Directions for this task:
A faithful, complete transcription of the listing is required.

Recorded information:
★ ★ ★
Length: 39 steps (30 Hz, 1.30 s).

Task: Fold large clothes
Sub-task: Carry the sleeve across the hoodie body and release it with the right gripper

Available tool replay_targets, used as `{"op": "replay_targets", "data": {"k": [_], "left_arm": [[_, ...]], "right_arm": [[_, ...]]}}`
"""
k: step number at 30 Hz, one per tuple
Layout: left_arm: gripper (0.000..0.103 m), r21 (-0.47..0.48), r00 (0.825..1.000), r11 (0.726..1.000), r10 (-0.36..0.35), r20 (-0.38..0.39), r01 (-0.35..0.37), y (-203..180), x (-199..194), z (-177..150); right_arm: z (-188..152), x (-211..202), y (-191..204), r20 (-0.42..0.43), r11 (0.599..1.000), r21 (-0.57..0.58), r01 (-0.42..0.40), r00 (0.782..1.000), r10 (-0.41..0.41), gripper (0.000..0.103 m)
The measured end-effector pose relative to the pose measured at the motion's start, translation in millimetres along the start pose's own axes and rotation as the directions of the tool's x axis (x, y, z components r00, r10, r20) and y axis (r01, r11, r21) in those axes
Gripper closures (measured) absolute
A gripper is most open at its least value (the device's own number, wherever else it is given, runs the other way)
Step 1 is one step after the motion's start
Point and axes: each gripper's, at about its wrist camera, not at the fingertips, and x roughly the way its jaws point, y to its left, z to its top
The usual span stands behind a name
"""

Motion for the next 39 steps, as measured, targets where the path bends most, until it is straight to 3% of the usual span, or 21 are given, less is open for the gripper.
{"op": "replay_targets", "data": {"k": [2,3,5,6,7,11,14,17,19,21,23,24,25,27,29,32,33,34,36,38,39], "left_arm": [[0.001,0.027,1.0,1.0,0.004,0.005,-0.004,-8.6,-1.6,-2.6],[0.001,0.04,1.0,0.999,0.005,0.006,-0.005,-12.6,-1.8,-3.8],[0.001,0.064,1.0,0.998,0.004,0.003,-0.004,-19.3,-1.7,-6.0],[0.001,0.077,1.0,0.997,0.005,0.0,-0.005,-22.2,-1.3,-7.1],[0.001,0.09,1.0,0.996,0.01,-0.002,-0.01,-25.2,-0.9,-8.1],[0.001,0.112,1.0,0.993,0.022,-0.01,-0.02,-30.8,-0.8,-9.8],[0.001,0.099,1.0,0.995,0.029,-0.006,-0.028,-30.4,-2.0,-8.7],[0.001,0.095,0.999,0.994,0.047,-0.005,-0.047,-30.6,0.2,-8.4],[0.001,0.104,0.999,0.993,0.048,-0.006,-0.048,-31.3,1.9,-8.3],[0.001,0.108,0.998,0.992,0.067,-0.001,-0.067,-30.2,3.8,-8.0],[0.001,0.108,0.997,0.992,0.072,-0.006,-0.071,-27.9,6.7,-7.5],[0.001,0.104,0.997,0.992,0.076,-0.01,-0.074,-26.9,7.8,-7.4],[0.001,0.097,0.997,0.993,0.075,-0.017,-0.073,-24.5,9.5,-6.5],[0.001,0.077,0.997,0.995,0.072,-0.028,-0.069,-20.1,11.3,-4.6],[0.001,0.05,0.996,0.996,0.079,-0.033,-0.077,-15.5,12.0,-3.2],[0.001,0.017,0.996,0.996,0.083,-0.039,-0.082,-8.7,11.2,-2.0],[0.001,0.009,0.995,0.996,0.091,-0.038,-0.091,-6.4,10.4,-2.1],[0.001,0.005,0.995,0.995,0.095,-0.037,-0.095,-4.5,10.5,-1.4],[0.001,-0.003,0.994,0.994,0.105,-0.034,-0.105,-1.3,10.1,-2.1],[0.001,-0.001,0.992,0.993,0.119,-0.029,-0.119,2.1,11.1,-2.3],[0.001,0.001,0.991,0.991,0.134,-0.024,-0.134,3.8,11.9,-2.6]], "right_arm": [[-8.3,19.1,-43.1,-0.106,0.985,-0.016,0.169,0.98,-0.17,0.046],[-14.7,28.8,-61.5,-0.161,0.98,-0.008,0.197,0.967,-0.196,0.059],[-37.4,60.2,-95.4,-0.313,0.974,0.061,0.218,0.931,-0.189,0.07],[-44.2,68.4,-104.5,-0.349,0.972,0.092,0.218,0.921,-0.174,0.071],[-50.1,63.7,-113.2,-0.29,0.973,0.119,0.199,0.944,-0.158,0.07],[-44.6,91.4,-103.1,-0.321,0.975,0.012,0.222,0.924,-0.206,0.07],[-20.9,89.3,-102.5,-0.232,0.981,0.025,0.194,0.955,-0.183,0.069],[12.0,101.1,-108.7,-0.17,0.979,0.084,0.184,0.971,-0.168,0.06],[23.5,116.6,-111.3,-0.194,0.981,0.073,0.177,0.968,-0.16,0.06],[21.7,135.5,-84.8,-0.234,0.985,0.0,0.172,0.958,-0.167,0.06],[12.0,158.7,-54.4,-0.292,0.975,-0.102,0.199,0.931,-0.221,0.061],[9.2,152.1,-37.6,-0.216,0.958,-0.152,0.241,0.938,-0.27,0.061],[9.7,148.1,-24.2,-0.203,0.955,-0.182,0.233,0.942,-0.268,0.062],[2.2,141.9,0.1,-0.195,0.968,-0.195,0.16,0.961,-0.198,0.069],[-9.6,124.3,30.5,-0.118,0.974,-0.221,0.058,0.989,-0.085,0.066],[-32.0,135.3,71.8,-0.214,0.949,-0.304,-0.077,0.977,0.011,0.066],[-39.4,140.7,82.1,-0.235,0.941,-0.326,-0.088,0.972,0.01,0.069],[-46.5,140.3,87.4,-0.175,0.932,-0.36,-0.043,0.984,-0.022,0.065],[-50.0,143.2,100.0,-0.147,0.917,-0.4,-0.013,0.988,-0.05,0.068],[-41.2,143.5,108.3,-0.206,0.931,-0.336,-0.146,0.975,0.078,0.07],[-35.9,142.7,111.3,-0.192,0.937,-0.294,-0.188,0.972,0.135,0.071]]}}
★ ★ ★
Output:
Length: 39 steps (30 Hz, 1.30 s).

Task: Fold large clothes
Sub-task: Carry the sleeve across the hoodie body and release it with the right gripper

Available tool replay_targets, used as `{"op": "replay_targets", "data": {"k": [_], "left_arm": [[_, ...]], "right_arm": [[_, ...]]}}`
"""
k: step number at 30 Hz, one per tuple
Layout: left_arm: gripper (0.000..0.103 m), r21 (-0.47..0.48), r00 (0.825..1.000), r11 (0.726..1.000), r10 (-0.36..0.35), r20 (-0.38..0.39), r01 (-0.35..0.37), y (-203..180), x (-199..194), z (-177..150); right_arm: z (-188..152), x (-211..202), y (-191..204), r20 (-0.42..0.43), r11 (0.599..1.000), r21 (-0.57..0.58), r01 (-0.42..0.40), r00 (0.782..1.000), r10 (-0.41..0.41), gripper (0.000..0.103 m)
The measured end-effector pose relative to the pose measured at the motion's start, translation in millimetres along the start pose's own axes and rotation as the directions of the tool's x axis (x, y, z components r00, r10, r20) and y axis (r01, r11, r21) in those axes
Gripper closures (measured) absolute
A gripper is most open at its least value (the device's own number, wherever else it is given, runs the other way)
Step 1 is one step after the motion's start
Point and axes: each gripper's, at about its wrist camera, not at the fingertips, and x roughly the way its jaws point, y to its left, z to its top
The usual span stands behind a name
"""

Motion for the next 39 steps, as measured, targets where the path bends most, until it is straight to 3% of the usual span, or 21 are given, less is open for the gripper.
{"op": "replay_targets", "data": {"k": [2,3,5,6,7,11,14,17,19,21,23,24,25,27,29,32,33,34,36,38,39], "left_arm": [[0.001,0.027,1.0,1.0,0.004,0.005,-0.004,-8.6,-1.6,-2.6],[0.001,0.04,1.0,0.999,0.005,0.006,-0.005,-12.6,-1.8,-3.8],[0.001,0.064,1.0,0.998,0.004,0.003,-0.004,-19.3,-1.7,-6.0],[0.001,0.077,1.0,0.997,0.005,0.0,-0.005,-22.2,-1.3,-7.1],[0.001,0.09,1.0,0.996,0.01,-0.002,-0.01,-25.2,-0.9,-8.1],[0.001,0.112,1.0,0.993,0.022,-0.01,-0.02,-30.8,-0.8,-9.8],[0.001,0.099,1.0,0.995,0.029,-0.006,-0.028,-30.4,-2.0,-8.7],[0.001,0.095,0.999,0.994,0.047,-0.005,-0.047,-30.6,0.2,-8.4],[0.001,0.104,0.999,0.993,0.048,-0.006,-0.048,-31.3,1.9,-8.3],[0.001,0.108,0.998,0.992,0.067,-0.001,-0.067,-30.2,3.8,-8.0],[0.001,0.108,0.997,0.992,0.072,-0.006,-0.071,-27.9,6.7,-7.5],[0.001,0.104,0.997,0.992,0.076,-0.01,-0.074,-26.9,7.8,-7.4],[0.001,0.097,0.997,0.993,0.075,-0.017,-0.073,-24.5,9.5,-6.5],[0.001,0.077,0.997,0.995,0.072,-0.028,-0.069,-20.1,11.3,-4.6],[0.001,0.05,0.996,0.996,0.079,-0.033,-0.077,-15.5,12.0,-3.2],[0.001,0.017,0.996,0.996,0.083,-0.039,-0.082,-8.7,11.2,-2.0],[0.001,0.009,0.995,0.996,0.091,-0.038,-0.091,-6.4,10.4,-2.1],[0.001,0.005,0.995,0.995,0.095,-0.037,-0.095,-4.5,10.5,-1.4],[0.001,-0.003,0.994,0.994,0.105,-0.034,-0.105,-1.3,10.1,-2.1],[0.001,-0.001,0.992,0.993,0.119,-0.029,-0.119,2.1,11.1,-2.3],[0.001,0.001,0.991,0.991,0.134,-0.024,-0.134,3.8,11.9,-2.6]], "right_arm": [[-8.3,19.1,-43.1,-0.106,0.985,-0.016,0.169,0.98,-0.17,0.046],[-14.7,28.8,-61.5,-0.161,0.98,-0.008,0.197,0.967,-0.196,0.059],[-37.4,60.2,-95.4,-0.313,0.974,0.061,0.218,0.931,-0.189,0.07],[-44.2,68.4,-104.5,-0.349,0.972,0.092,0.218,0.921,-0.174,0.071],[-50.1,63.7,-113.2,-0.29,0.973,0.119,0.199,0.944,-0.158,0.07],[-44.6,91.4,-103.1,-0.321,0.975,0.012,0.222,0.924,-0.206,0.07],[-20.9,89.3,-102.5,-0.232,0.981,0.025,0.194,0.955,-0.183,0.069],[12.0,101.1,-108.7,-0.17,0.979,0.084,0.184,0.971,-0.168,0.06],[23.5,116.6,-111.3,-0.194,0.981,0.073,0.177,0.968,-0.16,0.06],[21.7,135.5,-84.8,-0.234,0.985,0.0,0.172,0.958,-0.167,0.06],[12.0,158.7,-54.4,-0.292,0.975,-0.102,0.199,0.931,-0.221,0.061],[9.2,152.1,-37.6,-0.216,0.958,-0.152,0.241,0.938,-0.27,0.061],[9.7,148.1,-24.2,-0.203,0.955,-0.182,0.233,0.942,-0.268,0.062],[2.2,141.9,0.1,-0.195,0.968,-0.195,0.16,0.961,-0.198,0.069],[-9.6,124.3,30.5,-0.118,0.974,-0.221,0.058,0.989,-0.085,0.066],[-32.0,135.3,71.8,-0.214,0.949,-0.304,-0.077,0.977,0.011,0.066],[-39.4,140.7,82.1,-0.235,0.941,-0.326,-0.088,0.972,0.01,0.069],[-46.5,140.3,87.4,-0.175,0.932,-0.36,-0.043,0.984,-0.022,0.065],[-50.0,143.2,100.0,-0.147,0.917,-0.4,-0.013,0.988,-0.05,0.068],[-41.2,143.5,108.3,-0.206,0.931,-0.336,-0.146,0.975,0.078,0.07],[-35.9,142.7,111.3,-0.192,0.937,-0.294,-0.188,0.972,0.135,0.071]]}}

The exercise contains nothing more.